== Exercise ==
Your response should contain every line from the data below that holds the string "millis".

──────────────────────────────

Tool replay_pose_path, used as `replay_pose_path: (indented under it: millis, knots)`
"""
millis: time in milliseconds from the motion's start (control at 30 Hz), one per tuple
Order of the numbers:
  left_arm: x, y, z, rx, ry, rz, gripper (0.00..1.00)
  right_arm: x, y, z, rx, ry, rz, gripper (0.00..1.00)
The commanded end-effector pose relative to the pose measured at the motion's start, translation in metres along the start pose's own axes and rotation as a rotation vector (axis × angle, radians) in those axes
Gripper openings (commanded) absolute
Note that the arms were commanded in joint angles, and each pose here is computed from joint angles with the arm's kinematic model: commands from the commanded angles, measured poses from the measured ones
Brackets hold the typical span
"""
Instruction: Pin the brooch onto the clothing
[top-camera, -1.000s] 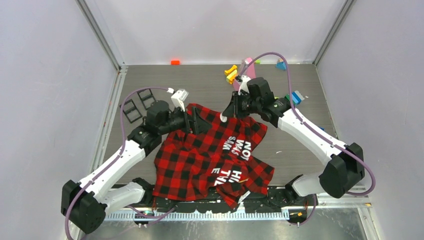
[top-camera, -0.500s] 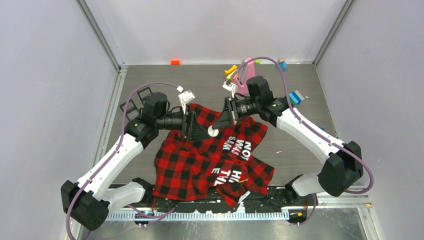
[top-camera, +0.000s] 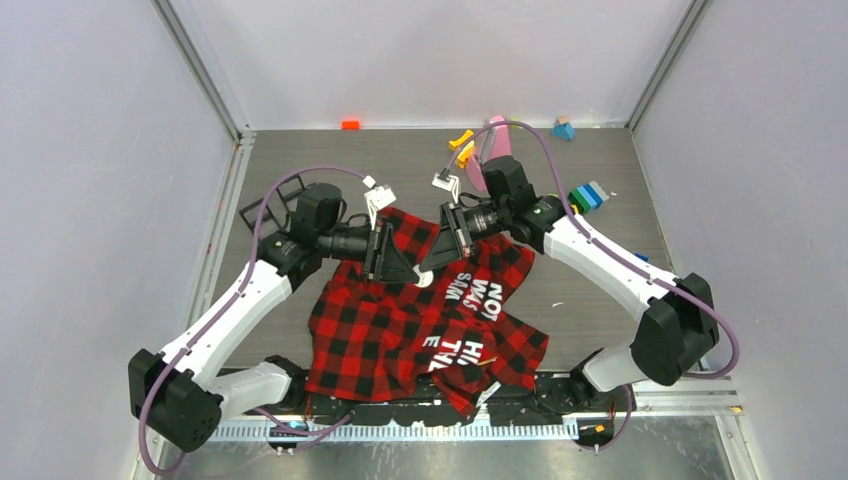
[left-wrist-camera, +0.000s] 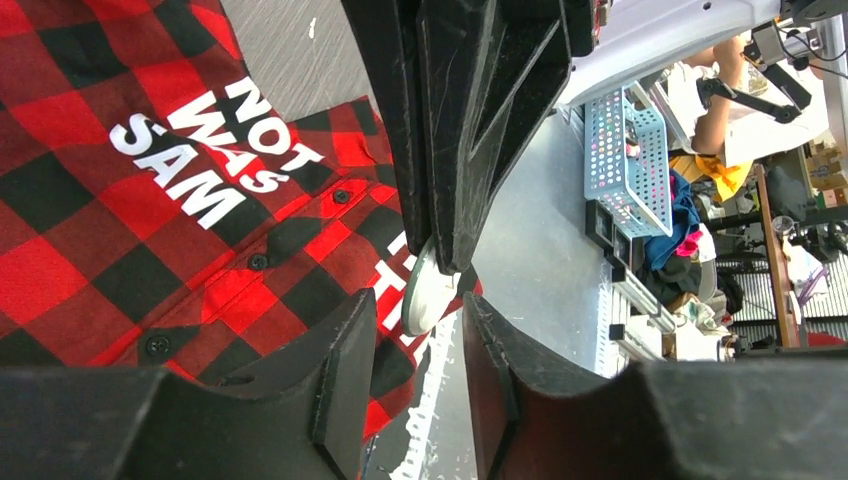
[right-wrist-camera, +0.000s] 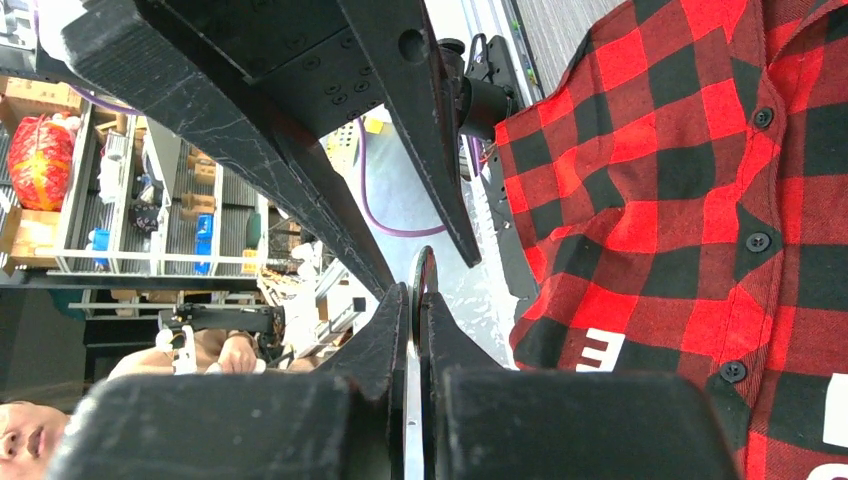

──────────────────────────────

== Written solution ==
Tool replay_pose_path, used as `replay_pose_path: (indented under it: millis, knots)`
millis: time in milliseconds from the motion's start (control at 30 Hz), one per tuple

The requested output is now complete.